Start of Block
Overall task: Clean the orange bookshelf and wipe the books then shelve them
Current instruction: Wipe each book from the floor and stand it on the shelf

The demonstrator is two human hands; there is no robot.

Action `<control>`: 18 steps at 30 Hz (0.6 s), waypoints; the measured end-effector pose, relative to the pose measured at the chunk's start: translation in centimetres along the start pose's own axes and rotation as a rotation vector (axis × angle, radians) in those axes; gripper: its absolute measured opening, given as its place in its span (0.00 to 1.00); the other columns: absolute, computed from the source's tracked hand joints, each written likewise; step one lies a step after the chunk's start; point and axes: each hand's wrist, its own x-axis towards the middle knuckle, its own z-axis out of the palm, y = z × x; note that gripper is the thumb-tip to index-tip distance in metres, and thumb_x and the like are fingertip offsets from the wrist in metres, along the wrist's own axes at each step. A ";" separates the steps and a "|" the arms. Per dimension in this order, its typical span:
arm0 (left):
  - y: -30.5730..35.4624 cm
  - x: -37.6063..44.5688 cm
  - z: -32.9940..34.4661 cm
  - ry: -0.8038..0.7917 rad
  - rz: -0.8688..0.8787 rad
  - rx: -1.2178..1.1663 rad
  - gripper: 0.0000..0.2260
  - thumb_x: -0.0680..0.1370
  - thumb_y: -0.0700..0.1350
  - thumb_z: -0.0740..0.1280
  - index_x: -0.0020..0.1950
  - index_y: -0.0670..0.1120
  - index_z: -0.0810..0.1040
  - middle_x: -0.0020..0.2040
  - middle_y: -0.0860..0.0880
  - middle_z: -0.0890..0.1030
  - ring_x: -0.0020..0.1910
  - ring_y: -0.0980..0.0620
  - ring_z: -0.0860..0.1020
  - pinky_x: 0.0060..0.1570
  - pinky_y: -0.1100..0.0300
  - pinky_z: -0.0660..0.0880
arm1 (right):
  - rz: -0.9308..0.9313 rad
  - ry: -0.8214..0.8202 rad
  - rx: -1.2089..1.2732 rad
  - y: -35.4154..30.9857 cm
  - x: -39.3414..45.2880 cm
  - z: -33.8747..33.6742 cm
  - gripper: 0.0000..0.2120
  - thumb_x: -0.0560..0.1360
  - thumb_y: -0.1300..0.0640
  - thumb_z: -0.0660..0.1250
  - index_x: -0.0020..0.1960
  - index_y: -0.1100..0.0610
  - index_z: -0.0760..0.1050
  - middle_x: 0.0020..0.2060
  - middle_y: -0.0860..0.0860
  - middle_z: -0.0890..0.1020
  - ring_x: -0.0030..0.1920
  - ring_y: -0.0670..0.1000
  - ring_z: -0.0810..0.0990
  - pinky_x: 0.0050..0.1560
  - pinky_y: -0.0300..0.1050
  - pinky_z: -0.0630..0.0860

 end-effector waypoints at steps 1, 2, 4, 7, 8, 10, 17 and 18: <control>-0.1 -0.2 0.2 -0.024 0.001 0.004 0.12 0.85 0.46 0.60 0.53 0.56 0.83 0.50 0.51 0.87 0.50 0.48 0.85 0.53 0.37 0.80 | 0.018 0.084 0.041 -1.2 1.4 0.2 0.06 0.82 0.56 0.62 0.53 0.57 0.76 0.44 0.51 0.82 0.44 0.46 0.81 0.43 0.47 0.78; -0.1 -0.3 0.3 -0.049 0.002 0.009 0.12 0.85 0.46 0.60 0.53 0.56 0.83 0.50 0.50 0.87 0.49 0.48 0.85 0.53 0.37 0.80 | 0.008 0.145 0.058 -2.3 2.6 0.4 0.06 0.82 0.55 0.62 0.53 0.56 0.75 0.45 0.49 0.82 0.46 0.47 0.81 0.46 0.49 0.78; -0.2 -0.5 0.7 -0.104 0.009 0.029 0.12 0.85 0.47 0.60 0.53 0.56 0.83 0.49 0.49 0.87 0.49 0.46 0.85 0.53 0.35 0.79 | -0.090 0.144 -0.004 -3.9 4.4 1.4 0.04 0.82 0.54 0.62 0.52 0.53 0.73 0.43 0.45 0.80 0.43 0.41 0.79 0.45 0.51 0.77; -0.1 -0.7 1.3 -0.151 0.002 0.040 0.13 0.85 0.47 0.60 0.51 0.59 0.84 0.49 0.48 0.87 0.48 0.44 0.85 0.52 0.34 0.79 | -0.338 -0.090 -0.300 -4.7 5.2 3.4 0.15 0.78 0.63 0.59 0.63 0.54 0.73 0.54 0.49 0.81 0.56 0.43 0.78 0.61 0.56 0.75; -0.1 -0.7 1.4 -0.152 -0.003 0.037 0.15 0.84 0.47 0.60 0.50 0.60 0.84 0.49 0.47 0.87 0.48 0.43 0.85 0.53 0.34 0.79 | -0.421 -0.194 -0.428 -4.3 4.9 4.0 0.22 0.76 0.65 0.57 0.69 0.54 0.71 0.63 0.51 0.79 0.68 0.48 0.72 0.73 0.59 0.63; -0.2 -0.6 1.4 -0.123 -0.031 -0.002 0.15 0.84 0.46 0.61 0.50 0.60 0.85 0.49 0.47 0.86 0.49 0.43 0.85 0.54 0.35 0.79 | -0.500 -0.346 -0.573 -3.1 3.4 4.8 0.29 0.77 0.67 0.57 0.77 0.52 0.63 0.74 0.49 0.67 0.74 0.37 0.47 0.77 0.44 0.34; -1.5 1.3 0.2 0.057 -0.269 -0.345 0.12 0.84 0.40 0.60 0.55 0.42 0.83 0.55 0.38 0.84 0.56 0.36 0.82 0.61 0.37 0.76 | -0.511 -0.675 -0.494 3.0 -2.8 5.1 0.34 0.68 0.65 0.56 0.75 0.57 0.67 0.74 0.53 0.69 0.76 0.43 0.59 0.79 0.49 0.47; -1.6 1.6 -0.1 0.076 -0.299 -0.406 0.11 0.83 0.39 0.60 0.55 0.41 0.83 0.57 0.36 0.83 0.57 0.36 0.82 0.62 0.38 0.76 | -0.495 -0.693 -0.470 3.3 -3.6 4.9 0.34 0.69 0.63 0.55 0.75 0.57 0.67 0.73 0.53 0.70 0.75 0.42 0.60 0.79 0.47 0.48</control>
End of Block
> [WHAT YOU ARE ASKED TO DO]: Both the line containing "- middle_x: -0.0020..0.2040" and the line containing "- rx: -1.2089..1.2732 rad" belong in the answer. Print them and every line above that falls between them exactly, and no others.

> [WRITTEN SOLUTION]:
  - middle_x: -0.0020..0.2040
  - middle_y: -0.0860..0.0880
  - middle_z: -0.0890..0.1030
  - ring_x: -0.0020..0.1910
  - ring_y: -0.0980..0.0620
  - ring_z: -0.0860..0.1020
  - pinky_x: 0.0060..0.1570
  - pinky_y: -0.1100..0.0300
  - pinky_z: -0.0660..0.0880
arm1 (right):
  - rz: -0.9308..0.9313 rad
  - ry: -0.8214..0.8202 rad
  - rx: -1.2089..1.2732 rad

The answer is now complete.